Work instruction> Using the listing below, copy exactly the lines from the one containing "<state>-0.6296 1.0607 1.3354" to the one containing "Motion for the", both lines included, and no others.

Data excerpt>
BEGIN

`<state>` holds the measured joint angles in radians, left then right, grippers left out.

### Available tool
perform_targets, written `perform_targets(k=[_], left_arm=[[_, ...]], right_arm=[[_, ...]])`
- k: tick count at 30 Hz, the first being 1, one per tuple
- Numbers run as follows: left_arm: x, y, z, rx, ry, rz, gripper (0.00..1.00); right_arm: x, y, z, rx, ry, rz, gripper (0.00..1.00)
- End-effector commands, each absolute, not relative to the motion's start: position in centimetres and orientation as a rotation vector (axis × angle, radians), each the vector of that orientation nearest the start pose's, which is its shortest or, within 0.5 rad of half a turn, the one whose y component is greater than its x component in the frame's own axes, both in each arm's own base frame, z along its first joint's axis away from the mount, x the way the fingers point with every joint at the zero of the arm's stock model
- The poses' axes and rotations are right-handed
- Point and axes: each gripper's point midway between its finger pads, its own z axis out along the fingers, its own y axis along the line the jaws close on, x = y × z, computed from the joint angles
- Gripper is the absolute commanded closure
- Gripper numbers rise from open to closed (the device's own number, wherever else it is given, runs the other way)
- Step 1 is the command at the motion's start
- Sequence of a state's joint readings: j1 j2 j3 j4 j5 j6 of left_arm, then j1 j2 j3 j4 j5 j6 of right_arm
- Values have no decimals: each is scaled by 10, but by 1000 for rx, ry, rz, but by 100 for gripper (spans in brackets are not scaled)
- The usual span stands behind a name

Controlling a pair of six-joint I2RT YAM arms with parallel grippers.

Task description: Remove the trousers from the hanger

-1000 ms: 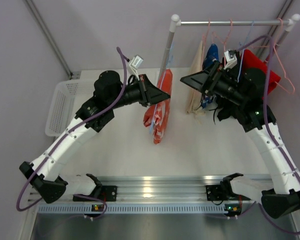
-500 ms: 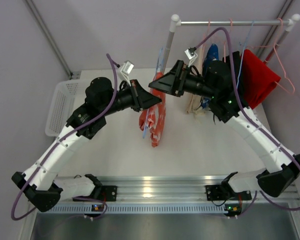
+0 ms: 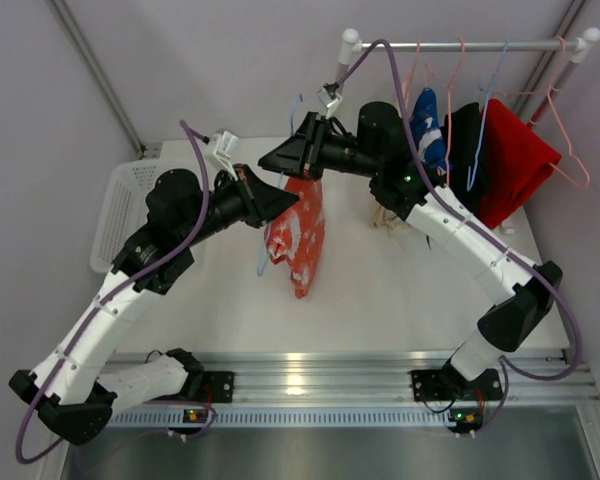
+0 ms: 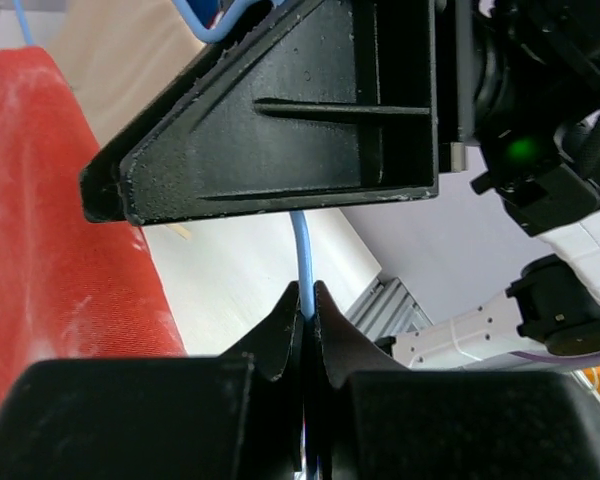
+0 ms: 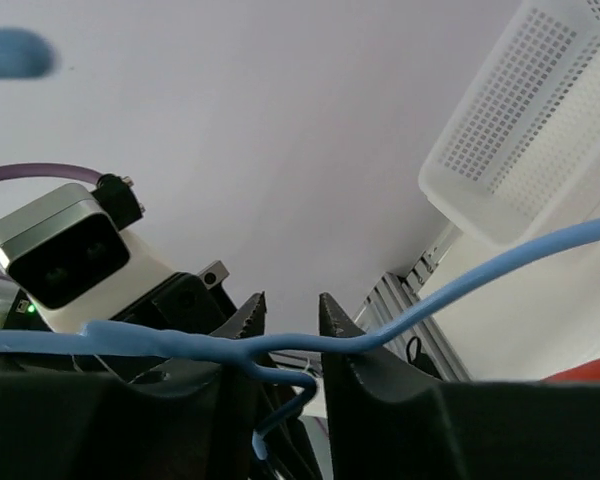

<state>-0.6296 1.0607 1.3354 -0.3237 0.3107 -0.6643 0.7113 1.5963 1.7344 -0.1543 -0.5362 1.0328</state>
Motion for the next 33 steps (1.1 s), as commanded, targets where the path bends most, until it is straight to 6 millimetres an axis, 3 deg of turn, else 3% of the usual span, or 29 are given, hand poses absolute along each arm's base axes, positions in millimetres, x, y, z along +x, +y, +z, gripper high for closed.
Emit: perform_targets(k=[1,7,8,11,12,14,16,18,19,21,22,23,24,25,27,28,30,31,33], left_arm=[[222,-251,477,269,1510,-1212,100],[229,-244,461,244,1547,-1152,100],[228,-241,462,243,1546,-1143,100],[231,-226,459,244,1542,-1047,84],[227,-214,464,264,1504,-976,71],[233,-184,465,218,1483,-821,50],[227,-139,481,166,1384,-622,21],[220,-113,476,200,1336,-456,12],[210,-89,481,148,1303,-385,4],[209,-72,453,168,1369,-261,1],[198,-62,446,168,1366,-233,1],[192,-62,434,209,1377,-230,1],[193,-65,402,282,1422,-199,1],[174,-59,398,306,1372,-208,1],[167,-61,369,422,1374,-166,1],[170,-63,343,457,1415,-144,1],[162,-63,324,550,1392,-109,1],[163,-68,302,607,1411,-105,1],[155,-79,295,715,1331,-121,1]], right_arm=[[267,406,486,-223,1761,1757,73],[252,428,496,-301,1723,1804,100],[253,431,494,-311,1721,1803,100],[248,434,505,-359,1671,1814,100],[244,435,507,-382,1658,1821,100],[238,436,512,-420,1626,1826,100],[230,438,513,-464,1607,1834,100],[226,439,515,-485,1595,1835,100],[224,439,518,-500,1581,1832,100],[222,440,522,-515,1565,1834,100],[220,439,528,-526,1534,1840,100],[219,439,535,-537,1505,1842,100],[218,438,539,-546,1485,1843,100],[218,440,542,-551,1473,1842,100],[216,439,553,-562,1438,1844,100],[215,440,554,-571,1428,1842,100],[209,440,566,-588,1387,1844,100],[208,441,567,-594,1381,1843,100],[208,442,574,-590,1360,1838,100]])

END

Solution for this problem>
<state>-0.6296 1.0607 1.3354 -0.3237 0.3107 -0.6643 0.7113 1.5963 1.7344 -0.1543 -0.5362 1.0328</state>
Motion for the next 33 steps (1.1 s), as commanded, targets where the path bends most, until it is straight to 6 millimetres an axis, 3 deg of turn, else 3% of the usual span, or 29 are given, hand poses absolute along each arm's base axes, positions in millimetres, x, y, z along +x, +y, +z, gripper high for closed.

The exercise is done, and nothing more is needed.